B. M. : Dans les grandes organisations, comme le Cirque, il y a beaucoup de règles, qu’elles soient écrites ou non. Dans plusieurs cas, par exemple une règle antiharcèlement, il faut les respecter, mais dans plusieurs autres, elles sont éminemment discutables. Qu’est-ce que j’en fais? Est-ce que je vis avec? Est-ce que je la contourne? Est-ce que je la questionne? Pourquoi existe-t-elle? Est-ce encore pertinent aujourd’hui? C’est en posant ce regard que cela peut devenir un vecteur de changement. Cela nous permet de sortir des sentiers battus, de remettre en question des choses qu’on n’osait plus toucher. Ce changement de perspectives nous donne la possibilité de regarder différemment le fonctionnement de notre organisation.

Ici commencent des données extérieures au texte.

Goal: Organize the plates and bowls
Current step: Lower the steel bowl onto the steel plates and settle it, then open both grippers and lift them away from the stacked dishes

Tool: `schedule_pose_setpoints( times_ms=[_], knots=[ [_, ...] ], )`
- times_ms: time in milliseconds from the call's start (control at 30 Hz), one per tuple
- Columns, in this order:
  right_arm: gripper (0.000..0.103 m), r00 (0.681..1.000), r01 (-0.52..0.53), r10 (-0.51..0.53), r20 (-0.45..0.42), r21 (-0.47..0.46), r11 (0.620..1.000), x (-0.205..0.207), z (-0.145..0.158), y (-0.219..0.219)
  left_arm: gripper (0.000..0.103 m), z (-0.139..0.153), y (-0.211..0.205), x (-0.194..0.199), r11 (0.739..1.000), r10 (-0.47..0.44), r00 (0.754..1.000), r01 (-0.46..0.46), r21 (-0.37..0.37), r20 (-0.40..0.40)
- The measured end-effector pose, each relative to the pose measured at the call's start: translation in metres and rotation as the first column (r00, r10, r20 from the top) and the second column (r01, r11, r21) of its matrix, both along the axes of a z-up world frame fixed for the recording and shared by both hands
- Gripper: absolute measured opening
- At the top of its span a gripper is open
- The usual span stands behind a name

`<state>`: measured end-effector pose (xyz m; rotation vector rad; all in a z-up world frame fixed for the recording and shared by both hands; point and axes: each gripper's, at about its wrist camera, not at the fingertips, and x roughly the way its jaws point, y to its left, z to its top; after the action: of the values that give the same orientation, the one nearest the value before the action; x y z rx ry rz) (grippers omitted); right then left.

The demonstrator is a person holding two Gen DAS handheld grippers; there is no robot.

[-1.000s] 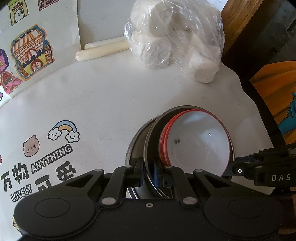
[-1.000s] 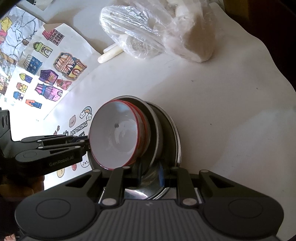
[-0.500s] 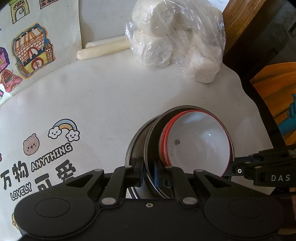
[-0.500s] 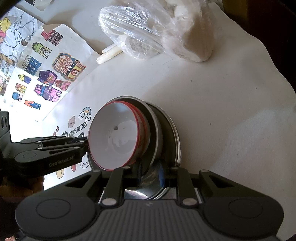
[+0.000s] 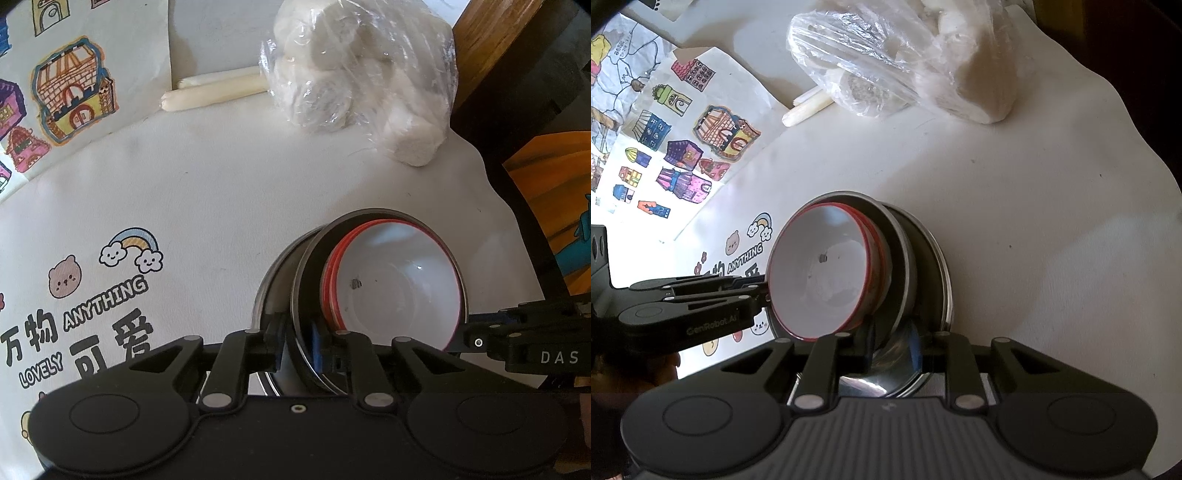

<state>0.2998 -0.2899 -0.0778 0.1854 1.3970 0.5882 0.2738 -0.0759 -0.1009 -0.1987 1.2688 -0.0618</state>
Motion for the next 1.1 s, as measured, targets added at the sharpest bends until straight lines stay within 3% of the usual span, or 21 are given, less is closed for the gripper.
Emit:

Cela peut aussi constituer un point d’appui, pour réaliser autre chose.

Gestion : Avez-vous un exemple concret?

B. M. : J’ai travaillé comme directeur général exécutif pour Blue Man Group, à New York, un groupe né dans une ruelle du Lower East Side. Ce groupe a une approche particulière : ils sont toujours trois sur scène, ont le visage maquillé en bleu, ne sourient jamais. Ils ont eu un grand succès, entre autres à l’international. Quand je suis arrivé, en 2018, ils n’osaient plus toucher au modèle, sortir des codes qu'ils connaissaient. Donc, les contraintes qu'ils s'étaient données étaient devenues négatives. C’était des ornières qui les empêchaient d’explorer. 

Dans une série de workshops, on s’est mis à jouer avec ces contraintes, de briser ces interdits. Les gens de la compagnie avaient peur, le marketing avait peur, les accessoiristes avaient peur, les acteurs avaient peur parce qu'ils allaient au-delà des codes qu’ils s’étaient créés. Ils n’osaient plus y toucher. En fin de compte, le fait de remettre en question ces vaches sacrées a permis d’essayer plein de choses. Ça a été un exercice très riche, au point de vue créatif. 

Gestion : Est-ce que le style d’entreprise et celui des gestionnaires influencent la capacité à utiliser les contraintes pour nourrir la créativité, le changement?

B. M. : Je pense qu'un leadership ouvert, transparent, favorise cette remise en question des contraintes. Justement, dans ma vie précédente au Cirque du Soleil, j’avais lancé le groupe Eurêka. Les employés étaient invités à développer des idées pour l’organisation. L’objectif, c’était de libérer la créativité des gens, peu importe leur domaine ou leur rôle. On a même organisé des salons, où chacun tenait un kiosque pour présenter son projet. Tout le monde trippait, car il y avait une ouverture pour les idées nouvelles. 

Donc, comme équipe de direction, on a abattu certaines barrières, on a donné la permission d’explorer, de sortir des sentiers battus et de contester des façons de faire, les contraintes, dans un environnement qui était protégé. Bref, un leadership qui est prêt à se remettre en question, à faire preuve d’empathie, à reconnaître quand il se trompe, juste cela, ça fait une différence fondamentale, selon moi.